--- Brief ---
Locate every line in the material below that has the word "white". Copy each of those lines.

--- Data for processing ---
#####

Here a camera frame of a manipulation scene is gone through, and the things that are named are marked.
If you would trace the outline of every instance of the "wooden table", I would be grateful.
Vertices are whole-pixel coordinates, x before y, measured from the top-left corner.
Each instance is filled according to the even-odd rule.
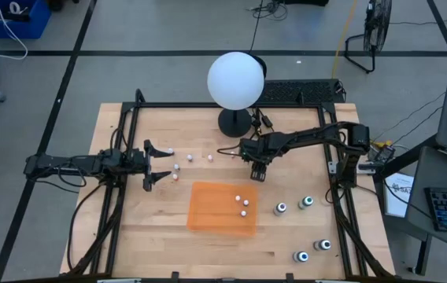
[[[355,105],[336,105],[336,109],[339,121],[358,121]],[[315,109],[264,108],[263,112],[278,131],[319,126]],[[324,200],[329,182],[323,146],[295,149],[274,159],[268,166],[265,182],[255,182],[249,179],[251,164],[216,152],[218,148],[238,144],[238,139],[220,133],[219,113],[218,108],[140,109],[134,147],[142,148],[143,140],[148,138],[159,150],[173,148],[173,157],[152,159],[152,168],[170,171],[177,163],[181,172],[178,182],[168,176],[154,185],[151,193],[142,189],[142,175],[128,178],[113,276],[171,277],[172,271],[179,271],[181,278],[282,279],[285,273],[293,273],[296,279],[344,278],[334,209]],[[120,104],[101,106],[91,154],[109,147],[119,116]],[[187,162],[187,154],[194,157],[192,163]],[[214,156],[212,163],[206,159],[209,154]],[[240,238],[187,230],[190,191],[192,183],[197,181],[255,185],[259,191],[257,235]],[[80,190],[79,201],[96,183],[93,180]],[[359,175],[358,184],[374,189],[368,176]],[[94,240],[104,191],[101,189],[86,201],[76,217],[73,262],[82,257]],[[296,205],[305,196],[313,197],[314,205],[302,211]],[[377,197],[354,189],[353,199],[363,242],[385,269],[394,274]],[[278,202],[289,206],[282,217],[272,214]],[[312,243],[320,239],[329,239],[331,250],[315,251]],[[348,242],[353,273],[357,274],[353,244],[349,238]],[[100,270],[104,270],[107,251],[106,242]],[[308,262],[295,263],[292,255],[296,251],[306,251]],[[67,269],[63,260],[61,272]]]

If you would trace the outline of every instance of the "white cable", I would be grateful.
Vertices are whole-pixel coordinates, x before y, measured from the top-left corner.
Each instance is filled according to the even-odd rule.
[[[22,57],[12,57],[12,56],[1,55],[1,54],[0,54],[0,57],[13,59],[13,60],[24,60],[26,58],[26,56],[28,55],[28,48],[26,47],[26,45],[24,43],[22,43],[22,41],[19,38],[17,38],[16,34],[14,34],[13,31],[9,28],[9,25],[6,23],[5,18],[3,18],[3,13],[2,13],[1,9],[0,9],[0,17],[2,18],[3,26],[10,32],[10,33],[7,32],[7,35],[9,35],[9,37],[11,39],[13,39],[14,41],[17,41],[18,43],[20,43],[22,45],[22,47],[24,48],[24,56],[22,56]]]

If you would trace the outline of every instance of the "white ball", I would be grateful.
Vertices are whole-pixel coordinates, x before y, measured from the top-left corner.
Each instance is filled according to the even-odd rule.
[[[230,52],[218,57],[208,72],[213,100],[230,110],[241,110],[257,101],[264,89],[260,64],[248,54]]]

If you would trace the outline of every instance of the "orange tray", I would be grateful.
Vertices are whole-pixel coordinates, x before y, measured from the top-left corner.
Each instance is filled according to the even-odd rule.
[[[236,236],[253,236],[257,232],[257,188],[195,182],[192,185],[187,229]]]

#####

--- Result ---
If you would trace the outline of every instance of the "white cable", I would be grateful.
If you would trace the outline of every instance of the "white ball", I would be grateful.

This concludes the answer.